Una sociedad despojada de moralidad y arrojada a los brazos de un puñado de desvalores es una bomba. Algo así como una bomba de hidrógeno que, para nuestro entendimiento, es la que libera una gran cantidad de energía a través de un proceso encadenado de fisión, fusión y fisión. Traduciendo el símil, la moral (una especie de fisión moral) se subjetiviza primero: el concepto objetivo del bien se difunde hasta que desaparece como una unidad. Entonces se crea un mortero común de amoralidad libertino donde todo encaja, la consecuencia es que se concentran todos los bajos instintos que por naturaleza nos persiguen. En última instancia, esa alta concentración de bajos instintos explota en todas partes. Porque la moral no da lugar a un proceso de descomposición de la dignidad humana que detona nuestras vidas hasta el punto de hacernos picadillo.

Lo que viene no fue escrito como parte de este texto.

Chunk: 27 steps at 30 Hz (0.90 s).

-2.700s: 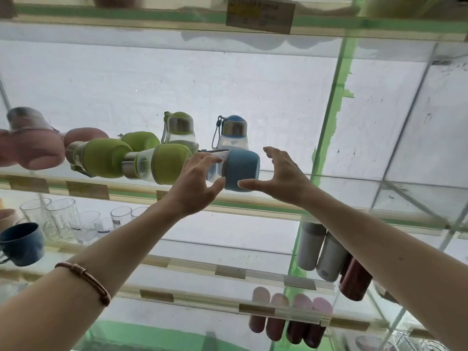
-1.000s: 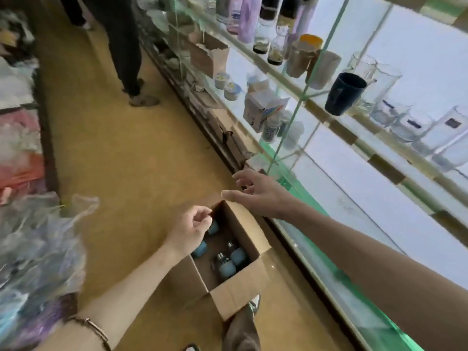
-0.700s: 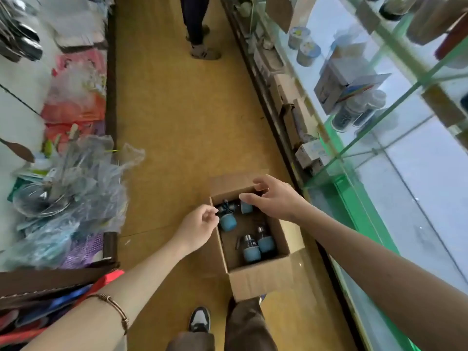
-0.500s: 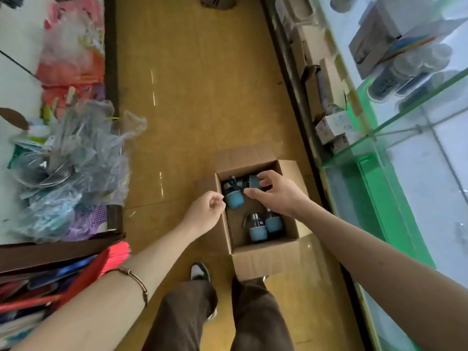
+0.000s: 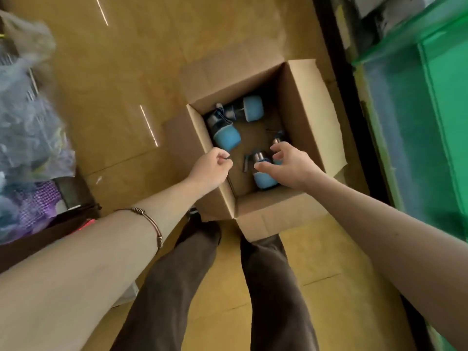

El resultado del caso de Diana Queer ha sacado a la luz todos esos vergüenzas y miserias y ha dibujado un retrato preciso de lo que somos hoy. La sociedad que llora por Diana Queer es una sociedad que ha reemplazado los valores morales por todo lo que se puede hacer en nombre de la libertad y la bondad malentendidas, incluyendo: el sadismo circense, la sexolatría, la buena voluntad universal, el inocentismo de los convictos, la persecución de género y los pactos estatales. Una sociedad que no recupera el concepto de verdad moral hasta que es defendida por jueces y legisladores está condenada a perpetuar sus fracasos. Seguirá llorando a las víctimas, compadeciéndose de los verdugos y persiguiendo a los fantasmas.